### What to do
In the listing below, find each line holding "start" and copy it.

### Dataset content
○ ○ ○ ○
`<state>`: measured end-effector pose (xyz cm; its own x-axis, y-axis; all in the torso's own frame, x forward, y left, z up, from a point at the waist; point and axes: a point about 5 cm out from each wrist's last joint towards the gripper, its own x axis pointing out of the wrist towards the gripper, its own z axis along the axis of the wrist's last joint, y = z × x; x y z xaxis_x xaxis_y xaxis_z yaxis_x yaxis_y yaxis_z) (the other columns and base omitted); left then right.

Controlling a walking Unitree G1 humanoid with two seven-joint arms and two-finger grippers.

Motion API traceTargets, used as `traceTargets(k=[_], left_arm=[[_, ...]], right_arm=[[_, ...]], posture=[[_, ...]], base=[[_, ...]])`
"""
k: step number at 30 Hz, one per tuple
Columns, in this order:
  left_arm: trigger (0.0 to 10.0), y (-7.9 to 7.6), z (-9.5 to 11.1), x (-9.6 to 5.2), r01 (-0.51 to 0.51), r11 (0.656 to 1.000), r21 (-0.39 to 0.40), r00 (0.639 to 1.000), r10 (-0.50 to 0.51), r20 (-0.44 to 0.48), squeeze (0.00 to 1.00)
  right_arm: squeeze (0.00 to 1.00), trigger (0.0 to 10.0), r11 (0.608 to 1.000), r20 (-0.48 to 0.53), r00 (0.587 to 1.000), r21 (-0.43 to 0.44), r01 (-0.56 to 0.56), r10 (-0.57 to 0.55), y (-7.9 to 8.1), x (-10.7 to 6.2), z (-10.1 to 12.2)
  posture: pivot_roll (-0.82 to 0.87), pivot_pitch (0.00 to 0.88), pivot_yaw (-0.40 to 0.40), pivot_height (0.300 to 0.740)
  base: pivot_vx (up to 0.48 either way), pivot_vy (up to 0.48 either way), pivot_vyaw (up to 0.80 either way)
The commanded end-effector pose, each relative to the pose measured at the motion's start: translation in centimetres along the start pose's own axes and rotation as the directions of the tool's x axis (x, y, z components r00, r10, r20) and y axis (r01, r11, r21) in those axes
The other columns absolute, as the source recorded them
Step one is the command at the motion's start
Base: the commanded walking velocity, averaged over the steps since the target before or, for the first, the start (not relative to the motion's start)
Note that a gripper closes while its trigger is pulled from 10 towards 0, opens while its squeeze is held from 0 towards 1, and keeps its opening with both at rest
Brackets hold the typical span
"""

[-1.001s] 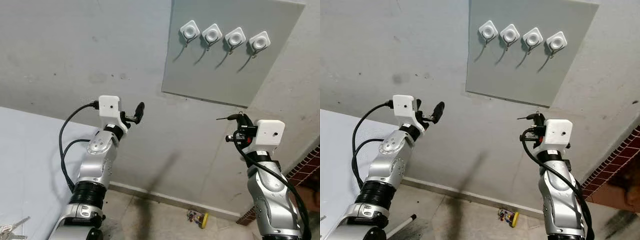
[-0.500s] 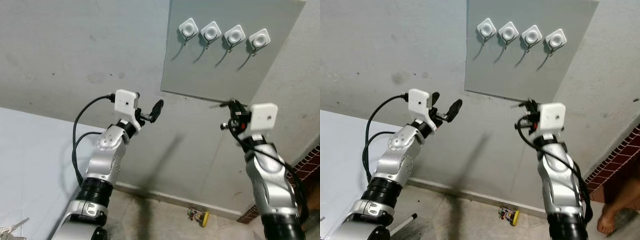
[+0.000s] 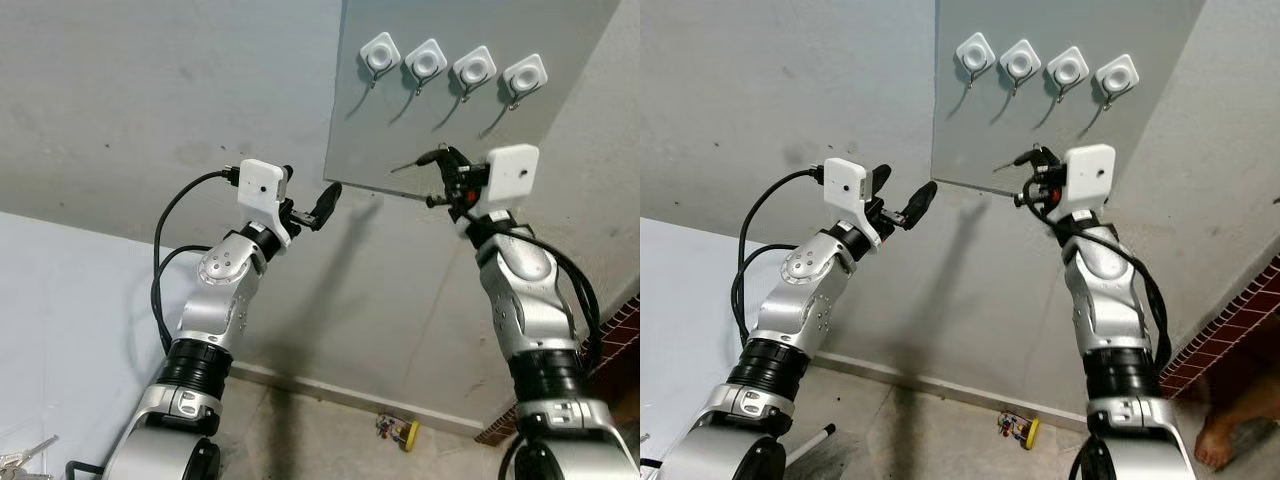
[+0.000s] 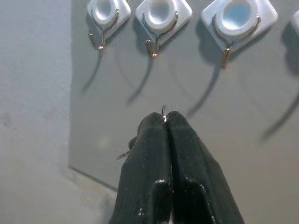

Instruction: Hang keys on a hook

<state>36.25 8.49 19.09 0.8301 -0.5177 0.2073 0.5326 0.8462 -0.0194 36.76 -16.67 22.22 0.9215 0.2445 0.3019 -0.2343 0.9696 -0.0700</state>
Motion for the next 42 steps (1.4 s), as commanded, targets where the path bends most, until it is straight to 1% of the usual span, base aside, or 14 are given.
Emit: traceTargets(k=[1,2,6,9,13,14,15,17,21,25,34,39,41,42], left_arm=[[10.0,-0.5,0.6,0.5,0.027,0.999,0.017,1.000,-0.027,0.016,0.00],[10.0,-0.6,0.6,0.4,0.029,0.999,0.020,0.999,-0.029,0.014,0.00],[10.0,-0.8,0.4,0.3,0.035,0.999,0.023,0.999,-0.035,0.011,0.00],[10.0,-1.1,0.3,0.3,0.041,0.999,0.030,0.999,-0.041,0.008,0.00],[10.0,-1.0,0.3,0.2,0.038,0.999,0.026,0.999,-0.038,0.007,0.00],[10.0,-1.1,0.3,0.2,0.035,0.999,0.024,0.999,-0.035,0.007,0.00],[10.0,-1.1,0.3,0.2,0.035,0.999,0.024,0.999,-0.035,0.007,0.00],[10.0,-1.1,0.3,0.2,0.034,0.999,0.024,0.999,-0.034,0.007,0.00],[10.0,-1.0,0.3,0.1,0.027,0.999,0.025,1.000,-0.028,0.007,0.00],[10.0,-1.0,0.3,0.1,0.025,0.999,0.025,1.000,-0.025,0.007,0.00],[10.0,-1.0,0.1,-0.1,0.015,1.000,0.020,1.000,-0.015,0.001,0.00],[10.0,-1.0,0.1,-0.1,0.012,1.000,0.020,1.000,-0.012,0.001,0.00],[10.0,-0.9,0.0,-0.1,0.008,1.000,0.018,1.000,-0.008,0.000,0.00],[10.0,-0.9,0.0,-0.1,0.008,1.000,0.018,1.000,-0.008,0.000,0.00]], right_arm=[[0.00,10.0,0.999,0.036,0.999,0.031,-0.013,0.012,0.0,1.1,0.9],[0.00,10.0,0.999,0.039,0.999,0.042,-0.019,0.017,0.0,1.7,1.2],[0.00,10.0,0.997,0.057,0.998,0.066,-0.038,0.034,0.1,2.4,1.7],[0.00,10.0,0.991,0.078,0.995,0.116,-0.067,0.058,0.3,3.2,2.3],[0.00,10.0,0.985,0.102,0.992,0.149,-0.084,0.069,0.4,3.7,2.8],[0.00,10.0,0.979,0.115,0.991,0.183,-0.091,0.071,0.4,4.0,3.1],[0.00,10.0,0.979,0.115,0.991,0.183,-0.091,0.071,0.4,4.0,3.1],[0.00,10.0,0.970,0.131,0.988,0.221,-0.105,0.078,0.5,4.3,3.4],[0.00,10.0,0.964,0.143,0.986,0.238,-0.118,0.085,0.6,4.5,3.6],[0.00,10.0,0.965,0.145,0.985,0.234,-0.123,0.090,0.6,4.6,3.7],[0.00,10.0,0.959,0.159,0.985,0.263,-0.105,0.064,0.1,4.8,4.0],[0.00,10.0,0.952,0.163,0.986,0.294,-0.086,0.039,-0.3,5.0,4.2],[0.00,10.0,0.938,0.170,0.985,0.339,-0.071,0.013,-0.9,5.2,4.4],[0.00,10.0,0.938,0.170,0.985,0.339,-0.071,0.013,-0.9,5.2,4.4]], posture=[[-0.06,0.000,-0.047,0.740],[-0.06,0.000,-0.049,0.740],[-0.06,0.000,-0.054,0.740],[-0.05,0.000,-0.061,0.740],[-0.05,0.000,-0.064,0.740],[-0.05,0.000,-0.068,0.740],[-0.05,0.000,-0.068,0.740],[-0.04,0.000,-0.071,0.740],[-0.04,0.000,-0.075,0.740],[-0.04,0.000,-0.077,0.740],[-0.04,0.000,-0.081,0.740],[-0.04,0.000,-0.081,0.740],[-0.04,0.000,-0.083,0.740],[-0.04,0.000,-0.083,0.740]], base=[[0.000,0.000,0.00],[0.000,0.000,0.00],[0.000,0.000,0.00],[0.000,0.000,0.00],[0.000,0.000,0.00],[0.000,0.000,0.00],[0.000,0.000,0.00],[0.000,0.000,0.00],[0.000,0.000,0.00],[0.000,0.000,0.00],[0.000,0.000,0.00],[0.000,0.000,0.00],[0.000,0.000,0.00],[0.000,0.000,0.00]])
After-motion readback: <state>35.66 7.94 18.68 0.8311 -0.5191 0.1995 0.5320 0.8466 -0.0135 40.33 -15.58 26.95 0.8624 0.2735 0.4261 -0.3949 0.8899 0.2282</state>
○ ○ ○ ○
### Answer section
The commanded end-effector pose, each relative to the pose measured at the motion's start: translation in centimetres along the start pose's own axes and rotation as the directions of the tool's x axis (x, y, z components r00, r10, r20) and y axis (r01, r11, r21) in those axes
Step one is the command at the motion's start
Base: the commanded walking velocity, averaged over the steps since the target before or, for the first, the start (not relative to the motion's start)

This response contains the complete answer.